WHAT THE EXERCISE ASKS -
Write out the lines of the material below exactly, beginning at the line with "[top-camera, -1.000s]" and stopping after the line with "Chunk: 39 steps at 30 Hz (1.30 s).", and leave out the pictures.

PROVIDED MATERIAL -
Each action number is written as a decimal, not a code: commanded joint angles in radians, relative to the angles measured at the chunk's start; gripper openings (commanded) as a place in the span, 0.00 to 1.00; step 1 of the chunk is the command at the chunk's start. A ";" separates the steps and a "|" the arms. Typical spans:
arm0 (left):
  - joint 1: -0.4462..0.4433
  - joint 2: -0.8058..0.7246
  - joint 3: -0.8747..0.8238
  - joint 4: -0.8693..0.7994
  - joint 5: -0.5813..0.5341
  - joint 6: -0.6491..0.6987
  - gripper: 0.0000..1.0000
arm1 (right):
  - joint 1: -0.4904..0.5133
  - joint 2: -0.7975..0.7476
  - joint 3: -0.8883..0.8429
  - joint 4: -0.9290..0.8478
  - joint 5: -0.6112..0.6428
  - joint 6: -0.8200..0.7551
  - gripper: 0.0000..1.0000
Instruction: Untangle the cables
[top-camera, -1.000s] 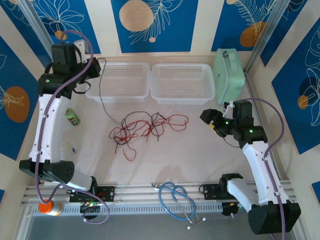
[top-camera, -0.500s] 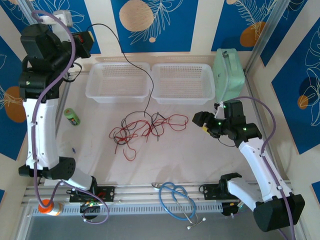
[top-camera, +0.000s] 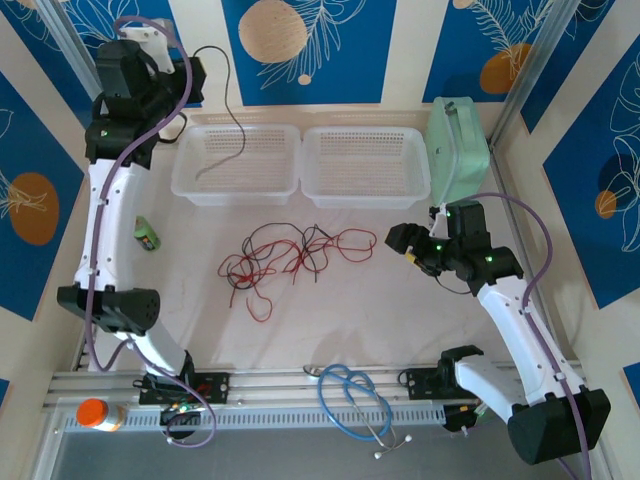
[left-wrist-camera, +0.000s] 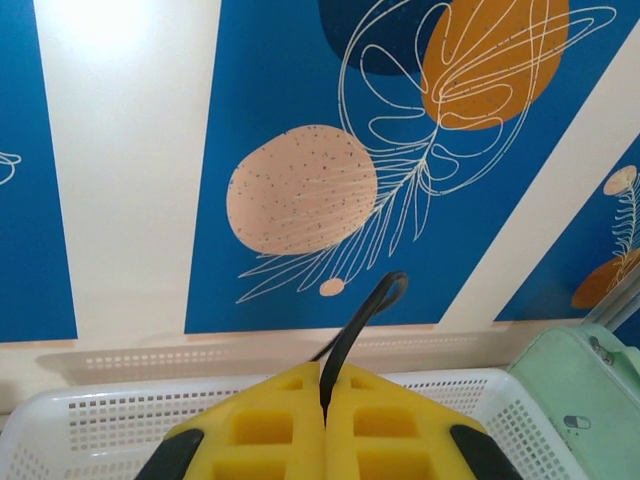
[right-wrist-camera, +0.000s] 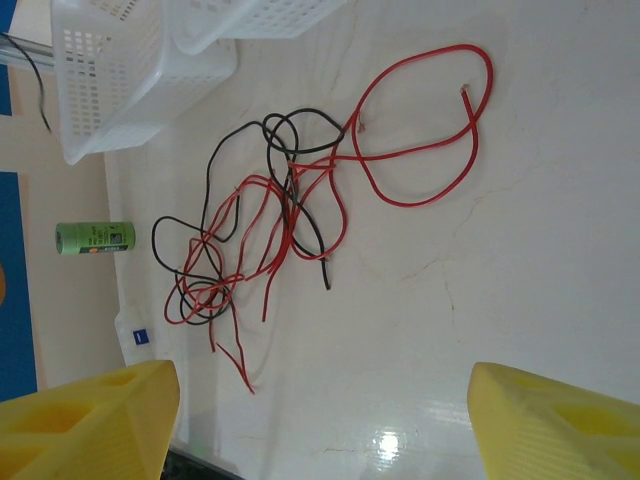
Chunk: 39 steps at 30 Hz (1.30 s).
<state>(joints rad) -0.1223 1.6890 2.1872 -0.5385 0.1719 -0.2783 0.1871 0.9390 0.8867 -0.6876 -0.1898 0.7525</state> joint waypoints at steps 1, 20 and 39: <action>0.006 0.016 0.040 0.081 -0.030 0.030 0.00 | 0.002 -0.008 -0.025 0.008 0.000 0.011 0.76; 0.009 0.197 -0.467 0.426 -0.171 0.057 0.00 | 0.088 -0.012 -0.120 0.029 0.034 0.067 0.76; -0.006 0.060 -0.159 0.086 0.086 0.048 0.00 | 0.107 0.021 -0.068 0.011 0.067 0.063 0.76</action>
<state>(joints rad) -0.1200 1.8645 1.9038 -0.3622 0.1192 -0.2230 0.2890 0.9577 0.7853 -0.6575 -0.1318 0.8158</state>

RESPONSE -
[top-camera, -1.000s] 
[top-camera, -0.500s] 
[top-camera, +0.000s] 
[left-wrist-camera, +0.000s] 
[right-wrist-camera, +0.000s] 
Chunk: 39 steps at 30 Hz (1.30 s).

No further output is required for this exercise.